Living: Grays on The Go
No one ever expected America to age gracefully. How could the country of adolescent spirit, reckless politics, marathons, short skirts, unbounded energy and a restless imagination admit that its body is growing old? Not with Ronald Reagan in the saddle at 77. Or Joe Niekro, a starting pitcher at 43, fluttering knuckle balls past cross-eyed youngsters on a Saturday afternoon. Or Dr. Jonas Salk, 73, who developed the first polio vaccine 35 years ago, searching for an AIDS vaccine. Or Elizabeth Taylor at 55, flashing a luscious violet smile from a magazine cover. We don't have to slow down, they seem to say. Why should you?
It may be that, with all the willfulness of youth, America is finding a new way to grow old. Far from fading away, the elderly seem to be brightening on the horizons of the mind, the family, the workplace, the community. Everywhere their role and presence are changing. Politicians rush to court the gray vote. Corporations and charities plumb a deeply skilled, reliable labor resource among the used-to-be and not-yet-ready-to-be retired. Madison Avenue prepares to tap a vast, long-ignored market. Where once the image of the elderly was of frailty, there are now energy and curiosity, courses to take, choirs to join, diets to break, children to counsel, battles to fight, whims to follow.
But with these come other, less cheering images and prospects. Among them is the still haunting presence of the elderly poor, most of them widows, many of them black, collapsing into a safety net that cannot support their weight. The well-being of America's senior citizens, though far greater than 20 years ago, is by no means universal. Many are sick and getting sicker, as health care becomes prohibitively expensive. Every year, as the baby boomers age and the nation's center of gravity shifts upward, the allocation of resources becomes ever more difficult and the potential for conflict between generations ever greater.
Budget-conscious policymakers must already balance the competing claims of education, child-care and welfare programs against Medicare, catastrophic health insurance and numerous benefits for the elderly. With each advance in medical technology, doctors and ethicists wrestle over how long people should be kept alive and how to ration health care between the young and the very old. And closest to home, many "sandwich" families will feel a terrible strain as they try to raise their children and sustain their parents on a squeezed household budget.
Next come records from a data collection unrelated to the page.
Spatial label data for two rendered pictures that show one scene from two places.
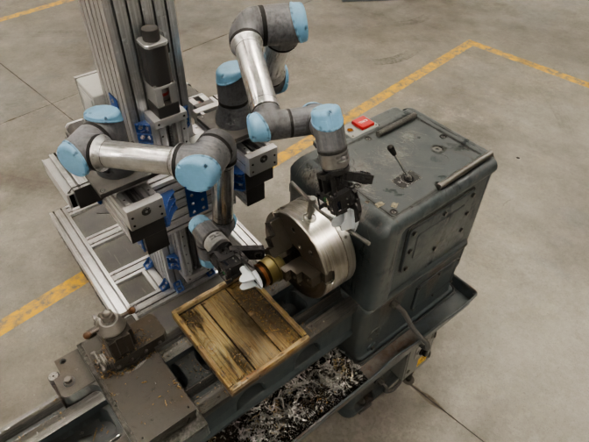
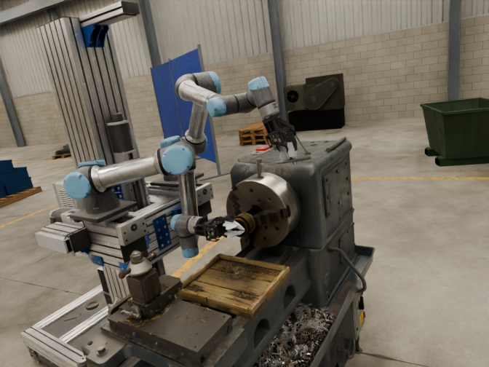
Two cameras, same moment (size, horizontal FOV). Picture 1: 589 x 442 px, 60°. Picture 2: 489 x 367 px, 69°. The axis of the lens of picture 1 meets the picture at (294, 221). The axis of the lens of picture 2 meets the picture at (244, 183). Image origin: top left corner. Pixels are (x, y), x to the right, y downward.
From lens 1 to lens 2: 0.83 m
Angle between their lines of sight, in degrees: 31
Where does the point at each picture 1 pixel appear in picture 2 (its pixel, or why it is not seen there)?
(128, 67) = (102, 143)
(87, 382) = (120, 347)
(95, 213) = (63, 321)
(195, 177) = (177, 160)
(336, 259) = (287, 197)
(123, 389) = (160, 327)
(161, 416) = (204, 328)
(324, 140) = (262, 95)
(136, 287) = not seen: hidden behind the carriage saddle
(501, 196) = not seen: hidden behind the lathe
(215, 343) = (219, 294)
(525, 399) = (442, 330)
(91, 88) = not seen: hidden behind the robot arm
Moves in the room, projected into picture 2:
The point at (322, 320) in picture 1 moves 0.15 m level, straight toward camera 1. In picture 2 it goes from (290, 262) to (303, 279)
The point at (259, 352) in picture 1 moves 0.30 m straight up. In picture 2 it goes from (257, 287) to (247, 214)
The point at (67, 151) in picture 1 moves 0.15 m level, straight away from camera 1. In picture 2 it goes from (73, 175) to (60, 172)
In many ways, America is not yet ready for a vast social change that came upon it rather suddenly. "It used to be," says Ken Dychtwald, a young, blunt-spoken gerontologist in Emeryville, Calif., "that people didn't age. They died." When the Republic was founded, a newborn child could expect to reach 35. Today Americans could well live into their 90s -- and live well too. In 1950 people 65 and over made up just 7.7% of the population. Now the number is up to 12%, and it will reach 17.3% by 2020. Fastest growing of all is the group 85 and over. By 1995 the population of the average U.S. town will look like Florida's population today.